A new report from the Office of the Inspector General that found wide variance in reimbursement rates for laboratory-developed genetic tests has industry players concerned that the Centers for Medicare and Medicaid Services may reduce payment levels for some of these diagnostics.
For the report, conducted at the request of CMS, OIG tracked reimbursement of 16 genetic tests across state Medicaid and federal employee health benefit programs. "During a meeting on June 29, 2011, CMS officials informed us that, in addition to high-volume and high-expenditure laboratory tests, a collection of pricing data for genetic tests from other health care insurers would assist CMS in establishing payment rates for genetic tests," the OIG report states.
The survey identified widely divergent reimbursement rates for the tests.
For example, OIG reported that testing for BRCA 2 gene mutations with Myriad Genetics' BRACAnalysis test garners $1,000 in reimbursement from Medicaid programs in Pennsylvania, but nearly $5,000 in Iowa. Meanwhile, Medicaid in Illinois reimburses around $2,000 for Genomic Health's Oncotype DX breast cancer recurrence test, while in Minnesota the payment for the same test is around $3,400. The list price for BRACAnalysis is more than $3,000 and for Oncotype DX is over $4,000.
OIG identified similar variations in payment for genetic tests in FEHB plans. For example, reimbursement rates for XDx's AlloMap test ranged from $2 to more than $3,600, while for low-volume tests such as Pathwork Diagnostics' Tissue of Origin test there was a smaller difference in reimbursement between plans, from $5 to $38.
Wall Street analysts followed the findings of the OIG report closely. In reaction to the report, analyst Dan Leonard of investment bank Leerink Swann wrote in a note that lab-developed genetic tests that are offered by many providers are more likely to face reimbursement cuts than are single-source tests, such as BRACAnalysis or Oncotype DX.
"While we believe most of [Myriad's] pricing will remain intact, other areas of testing where a large disparity exists in charges from different labs (e.g., [cystic fibrosis] testing) will likely see price compression, in our view," Leonard wrote. He added that "perhaps pricing for Myriad's Colaris test (around 9 percent of revenues) could be more pressured, since Myriad is not the sole-source provider for Lynch syndrome testing."
According to one reimbursement expert, who requested anonymity because he did not have permission to speak on the record, the fact that CMS commissioned the report signals that the agency may be getting ready to issue policy on this topic.
Indeed, the report comes a month ahead of CMS's July 16 meeting to assign payment rates for more than 100 genetic tests to which the AMA has assigned new CPT codes (PGx Reporter, 7/20/2011).

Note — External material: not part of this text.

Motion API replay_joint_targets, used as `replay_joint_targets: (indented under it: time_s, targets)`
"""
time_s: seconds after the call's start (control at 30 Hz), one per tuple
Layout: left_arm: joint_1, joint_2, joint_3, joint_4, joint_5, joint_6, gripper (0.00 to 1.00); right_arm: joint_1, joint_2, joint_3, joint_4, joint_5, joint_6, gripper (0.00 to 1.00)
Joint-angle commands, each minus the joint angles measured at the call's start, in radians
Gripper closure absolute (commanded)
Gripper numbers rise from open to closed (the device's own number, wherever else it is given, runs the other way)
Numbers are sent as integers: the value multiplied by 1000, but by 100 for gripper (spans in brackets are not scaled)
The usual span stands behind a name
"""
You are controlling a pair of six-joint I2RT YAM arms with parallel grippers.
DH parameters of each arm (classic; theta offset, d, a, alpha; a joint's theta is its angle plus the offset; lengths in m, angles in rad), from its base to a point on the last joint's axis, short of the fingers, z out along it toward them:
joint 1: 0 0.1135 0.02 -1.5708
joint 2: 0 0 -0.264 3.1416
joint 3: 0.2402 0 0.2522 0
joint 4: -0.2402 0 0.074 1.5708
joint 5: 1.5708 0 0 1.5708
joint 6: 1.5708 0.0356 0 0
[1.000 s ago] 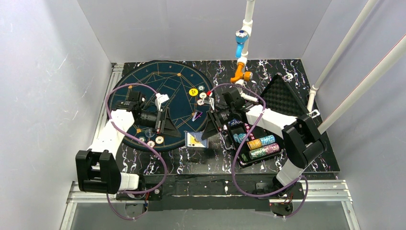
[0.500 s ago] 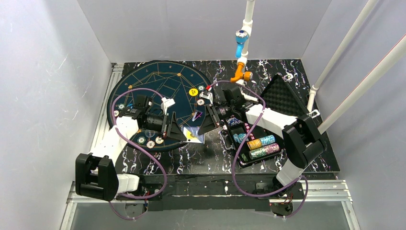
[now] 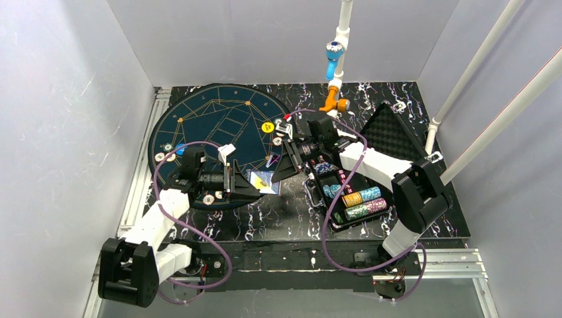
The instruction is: Distribute texas hold em gaming equipment
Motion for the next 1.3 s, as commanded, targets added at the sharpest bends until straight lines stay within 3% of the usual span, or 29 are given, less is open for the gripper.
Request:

OIG indicated in the report that since other payors closely follow Medicare rates as a benchmark for their own payment levels, the pricing information gathered by the agency may help bring more clarity to the rate-setting process for genetic tests.
"CMS will refer to the high variance [in reimbursement rates in the OIG report] as a concern that genetic tests are frequently overpaid and 'appropriate' payments should be enforced," the reimbursement expert told PGx Reporter via e-mail. To some industry observers, the term "appropriate payments" is an euphemism for "lower payments."
The most expensive genetic tests often are single-source, or boutique, tests such as Oncotype DX, which use a proprietary algorithm to analyse multiple molecular markers. In the AMA's process of establishing CPT codes for genetic tests, industry stakeholders have had the most difficulty establishing codes for such black-box diagnostics, which the association has dubbed multiple analyte algorithm assays, or MAAAs (PGx Reporter, 11/9/2011).
Following the release of OIG's report, Leerink Swann's Leonard attempted to assuage fears that CMS would slash reimbursement for single-source tests by pointing out certain weak points in OIG's survey methodology. He wrote that the wide-ranging state Medicaid reimbursement rates reported by OIG for Myriad's BRACAnalysis test are "deceptive" and he maintained that payment levels will remain around the average Medicare payment of $3,000.
For example, since Myriad is not a provider to Pennsylvania Medicaid, the $1,000 reported payment level for BRCA 1 and BRCA 2 testing "is merely [a] theoretical" rate "if its members were offered the test."
BRACAnalysis does not fall in the MAAA category, but Myriad is the only commercial provider of BRCA testing for hereditary breast and ovarian cancer due to its extensive IP suite protecting the test against competition.
Leonard further wrote that the $1,000 payment level for BRACAnalysis, as well as the $2,050 reimbursement from Illinois Medicaid for OncotypeDx test and reimbursement levels for many of the other tests covered in the report, serve as "an irrelevant anchor."
There is probably less immediate concern that CMS will lower reimbursement for single-source tests that fall into the MAAA category, since AMA's new MAAA codes will be effective Jan. 1, 2013.